寄生虫とアレルギーの関係
子どもにとって泥んこ遊びも大切なもの |
藤田紘一郎先生の著書『笑うカイチュウ』の中では、こう書かれています。
「寄生虫にかかったヒトの体内では、寄生虫の排せつ物が抗原になってアレルギー反応のもとになるIge抗体が多く作られる。さらに活性のないIge抗体も作られ、『たとえ杉や花粉やダニがやってきても、もはやそれらに対するIge抗体を産生する余裕がなくなってしまう』から、アレルギー症状が出にくくなるという。細胞レベルの実験ですでに確かめている」(以上『笑うカイチュウ』より引用)
一方、著書の中では、寄生虫とアレルギーの関係が有効であるからといって「アレルギーには寄生虫がイイ」とおすすめしているわけではありません。目黒寄生虫館の職員と話してみると、「そのようなことをすすめているわけではない。気をつけて欲しい」と話していました。

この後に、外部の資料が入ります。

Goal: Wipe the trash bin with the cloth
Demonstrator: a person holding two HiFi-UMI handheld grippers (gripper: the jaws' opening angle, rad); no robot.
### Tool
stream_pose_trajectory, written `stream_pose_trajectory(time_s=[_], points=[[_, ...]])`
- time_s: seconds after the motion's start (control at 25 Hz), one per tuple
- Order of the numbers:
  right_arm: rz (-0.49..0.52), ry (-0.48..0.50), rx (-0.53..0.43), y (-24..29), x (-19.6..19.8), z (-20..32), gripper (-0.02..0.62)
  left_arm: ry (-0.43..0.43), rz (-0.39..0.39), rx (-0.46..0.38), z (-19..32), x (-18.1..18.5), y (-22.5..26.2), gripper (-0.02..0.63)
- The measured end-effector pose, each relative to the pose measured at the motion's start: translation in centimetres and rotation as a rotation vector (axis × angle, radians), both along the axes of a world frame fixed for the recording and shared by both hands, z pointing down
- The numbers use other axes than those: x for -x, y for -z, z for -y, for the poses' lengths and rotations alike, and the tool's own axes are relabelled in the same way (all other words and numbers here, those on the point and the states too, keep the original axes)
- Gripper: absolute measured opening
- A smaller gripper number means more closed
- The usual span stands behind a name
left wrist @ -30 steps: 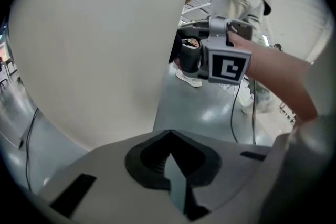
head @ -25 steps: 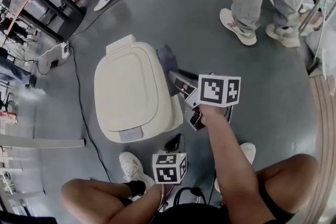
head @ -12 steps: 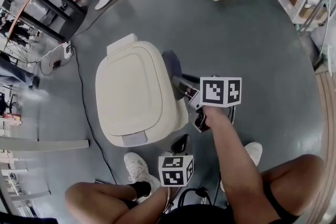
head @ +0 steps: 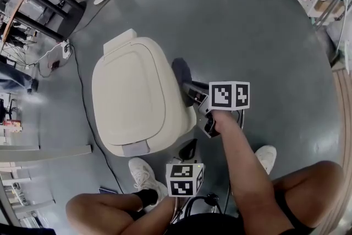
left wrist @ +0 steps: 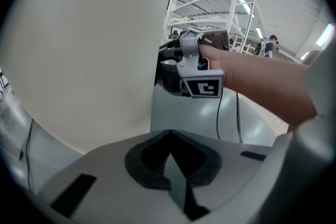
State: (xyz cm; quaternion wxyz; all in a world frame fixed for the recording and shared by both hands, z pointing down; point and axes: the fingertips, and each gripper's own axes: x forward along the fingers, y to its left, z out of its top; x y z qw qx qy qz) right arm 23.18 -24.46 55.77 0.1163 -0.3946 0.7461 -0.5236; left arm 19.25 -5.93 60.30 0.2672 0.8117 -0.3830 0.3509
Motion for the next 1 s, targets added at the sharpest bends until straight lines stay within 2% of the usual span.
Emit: stream_pose_trajectory(time_s=[0.44, 0.76, 1.0], points=[[-0.02, -0.026, 0.131, -7.9, 0.4, -1.3, 0.094, -0.019, 0.007, 0.033, -0.4, -0.2, -1.2, 0.0], [-0.124, -0.034, 0.216, -13.1, 0.5, -2.3, 0.094, -0.025, 0.011, 0.049, -0.5, -0.2, -1.7, 0.0], [-0.191, -0.039, 0.251, -13.9, 0.0, -2.5, 0.094, -0.016, 0.003, 0.066, -0.6, -0.2, -1.7, 0.0]])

世間ではその奇抜な発想ゆえに「寄生虫は花粉症に効く」とか「アレルギーが寄生虫で治る」といった言葉が独り歩きし、誤った行動を起こす人が増えたのも事実です。
藤田先生の著書の中では、「清潔志向が流行れば抗菌を行い、その反対に有機栽培が流行れば寄生虫感染の可能性をそ知らぬふりをしてその波に流されることの恐ろしさや、人間はあらゆる生物(寄生虫も)と共存しながら生きていかなくてはならないのに、その有利性だけ、都合の良い部分だけをみて他を排除する思考の恐ろしさ」が訴えられています。
まだよくわからない部分が多い中、いい一面だけを見るのではなく、冷静になって違う一面もきちんと見る勇気と気持ちを持ちなさいという、このメッセージ。流行りものに飛びつく現代人への頂門の一針と言えるのではないでしょうか?